• **WORK REQUIRED**
Produce an exact copy of all the data below, dropping every image.
= Beginning of Section =
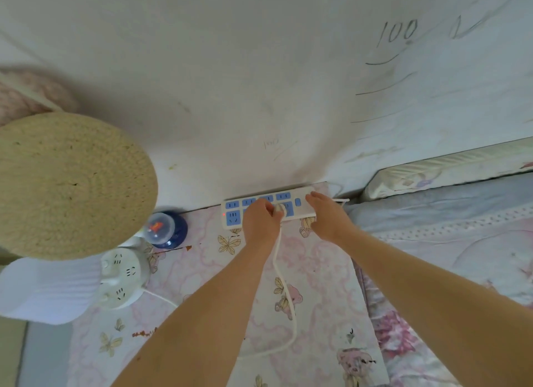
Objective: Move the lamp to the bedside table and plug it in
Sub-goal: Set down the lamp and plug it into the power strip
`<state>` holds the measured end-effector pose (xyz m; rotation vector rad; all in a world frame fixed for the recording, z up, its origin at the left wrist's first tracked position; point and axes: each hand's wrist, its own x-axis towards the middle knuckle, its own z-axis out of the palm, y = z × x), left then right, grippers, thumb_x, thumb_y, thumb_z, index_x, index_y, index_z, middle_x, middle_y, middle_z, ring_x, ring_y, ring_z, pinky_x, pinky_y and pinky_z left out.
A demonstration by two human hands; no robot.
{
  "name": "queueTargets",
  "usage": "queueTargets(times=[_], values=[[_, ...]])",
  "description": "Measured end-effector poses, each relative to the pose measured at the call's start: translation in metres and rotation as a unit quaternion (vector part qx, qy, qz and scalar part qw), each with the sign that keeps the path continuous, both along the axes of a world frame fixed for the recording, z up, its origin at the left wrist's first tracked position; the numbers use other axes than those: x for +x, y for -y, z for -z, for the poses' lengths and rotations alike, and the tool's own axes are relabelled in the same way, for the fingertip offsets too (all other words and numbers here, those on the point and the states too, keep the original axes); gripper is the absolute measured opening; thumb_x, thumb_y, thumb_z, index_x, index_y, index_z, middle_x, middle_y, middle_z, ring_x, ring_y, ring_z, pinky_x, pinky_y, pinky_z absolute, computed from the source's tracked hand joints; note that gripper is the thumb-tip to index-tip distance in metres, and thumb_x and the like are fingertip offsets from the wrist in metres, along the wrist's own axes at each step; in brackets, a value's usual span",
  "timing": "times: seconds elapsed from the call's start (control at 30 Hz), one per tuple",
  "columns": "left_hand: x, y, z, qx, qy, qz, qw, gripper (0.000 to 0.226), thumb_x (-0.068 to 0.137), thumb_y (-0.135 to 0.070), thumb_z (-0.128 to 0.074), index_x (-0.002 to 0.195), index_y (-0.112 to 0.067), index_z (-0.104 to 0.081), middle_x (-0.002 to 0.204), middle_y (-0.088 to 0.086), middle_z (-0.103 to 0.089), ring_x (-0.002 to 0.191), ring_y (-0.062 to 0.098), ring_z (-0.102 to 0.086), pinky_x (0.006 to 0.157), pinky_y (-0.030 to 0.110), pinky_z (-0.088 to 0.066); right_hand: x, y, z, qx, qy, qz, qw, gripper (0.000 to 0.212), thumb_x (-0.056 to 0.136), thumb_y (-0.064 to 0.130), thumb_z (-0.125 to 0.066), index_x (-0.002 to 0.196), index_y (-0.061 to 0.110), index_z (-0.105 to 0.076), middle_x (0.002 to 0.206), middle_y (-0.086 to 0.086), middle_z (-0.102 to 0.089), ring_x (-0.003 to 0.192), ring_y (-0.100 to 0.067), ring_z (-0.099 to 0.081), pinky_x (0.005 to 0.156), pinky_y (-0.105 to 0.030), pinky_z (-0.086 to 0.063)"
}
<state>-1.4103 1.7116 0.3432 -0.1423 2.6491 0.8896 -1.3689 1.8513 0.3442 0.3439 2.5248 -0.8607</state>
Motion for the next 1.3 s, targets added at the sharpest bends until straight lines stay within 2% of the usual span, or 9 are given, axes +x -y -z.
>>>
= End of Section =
• **SOLVED EXERCISE**
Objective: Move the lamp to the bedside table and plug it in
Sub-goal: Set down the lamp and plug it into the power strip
`<state>` holds the measured end-effector pose (xyz m; rotation vector rad; all in a world frame fixed for the recording, z up, its origin at the left wrist's first tracked position; point and axes: each hand's wrist, its own x-axis towards the middle knuckle, its own z-axis out of the palm, y = z × x), left then right, grippers, thumb_x, thumb_y, thumb_z, index_x, index_y, index_z, middle_x, middle_y, middle_z, ring_x, ring_y, ring_z, pinky_x, pinky_y and pinky_z left out.
A demonstration by two human hands; no robot.
{
  "name": "queueTargets",
  "usage": "queueTargets(times=[_], values=[[_, ...]])",
  "description": "Measured end-effector poses, each relative to the pose measured at the call's start: translation in metres and rotation as a unit quaternion (vector part qx, qy, qz and scalar part qw), each with the sign that keeps the path continuous, both along the axes of a world frame fixed for the recording, z up, its origin at the left wrist's first tracked position; the numbers use other axes than those: x for +x, y for -y, z for -z, for the poses' lengths and rotations alike, and the tool's own axes are relabelled in the same way, for the fingertip offsets too (all other words and numbers here, those on the point and the states too, keep the original axes); gripper is the absolute measured opening; thumb_x, thumb_y, thumb_z, index_x, index_y, index_z, middle_x, middle_y, middle_z, ring_x, ring_y, ring_z, pinky_x, pinky_y, pinky_z absolute, computed from the source's tracked hand joints; note that gripper is the thumb-tip to index-tip distance in metres, and thumb_x and the like are fingertip offsets from the wrist in metres, along the wrist's own axes at each step; in brackets, a value's usual span",
  "timing": "times: seconds elapsed from the call's start (control at 30 Hz), one per tuple",
  "columns": "left_hand: x, y, z, qx, qy, qz, qw, gripper (0.000 to 0.226), thumb_x (-0.068 to 0.137), thumb_y (-0.135 to 0.070), thumb_z (-0.128 to 0.074), index_x (-0.002 to 0.195), index_y (-0.112 to 0.067), index_z (-0.104 to 0.081), middle_x (-0.002 to 0.204), middle_y (-0.088 to 0.086), middle_z (-0.103 to 0.089), ring_x (-0.002 to 0.191), ring_y (-0.062 to 0.098), ring_z (-0.102 to 0.086), pinky_x (0.006 to 0.157), pinky_y (-0.030 to 0.110), pinky_z (-0.088 to 0.066); right_hand: x, y, z, qx, qy, qz, qw, gripper (0.000 to 0.212), thumb_x (-0.056 to 0.136), thumb_y (-0.064 to 0.130), thumb_z (-0.125 to 0.066), index_x (-0.002 to 0.196), index_y (-0.061 to 0.110), index_z (-0.105 to 0.076), middle_x (0.002 to 0.206), middle_y (-0.086 to 0.086), middle_z (-0.102 to 0.089), ring_x (-0.003 to 0.192), ring_y (-0.100 to 0.067), ring_z (-0.099 to 0.081), pinky_x (0.005 to 0.156), pinky_y (-0.105 to 0.030), pinky_z (-0.086 to 0.063)"
}
<state>-1.4103 1.7116 0.3432 -0.1423 2.6491 0.8896 -1.3689 1.8513 0.3442 0.3439 2.5248 -0.8607</state>
Motion for the next 1.3 s, targets added at the sharpest bends until straight lines stay within 2% of the usual span, or 9 are given, axes +x -y -z.
>>>

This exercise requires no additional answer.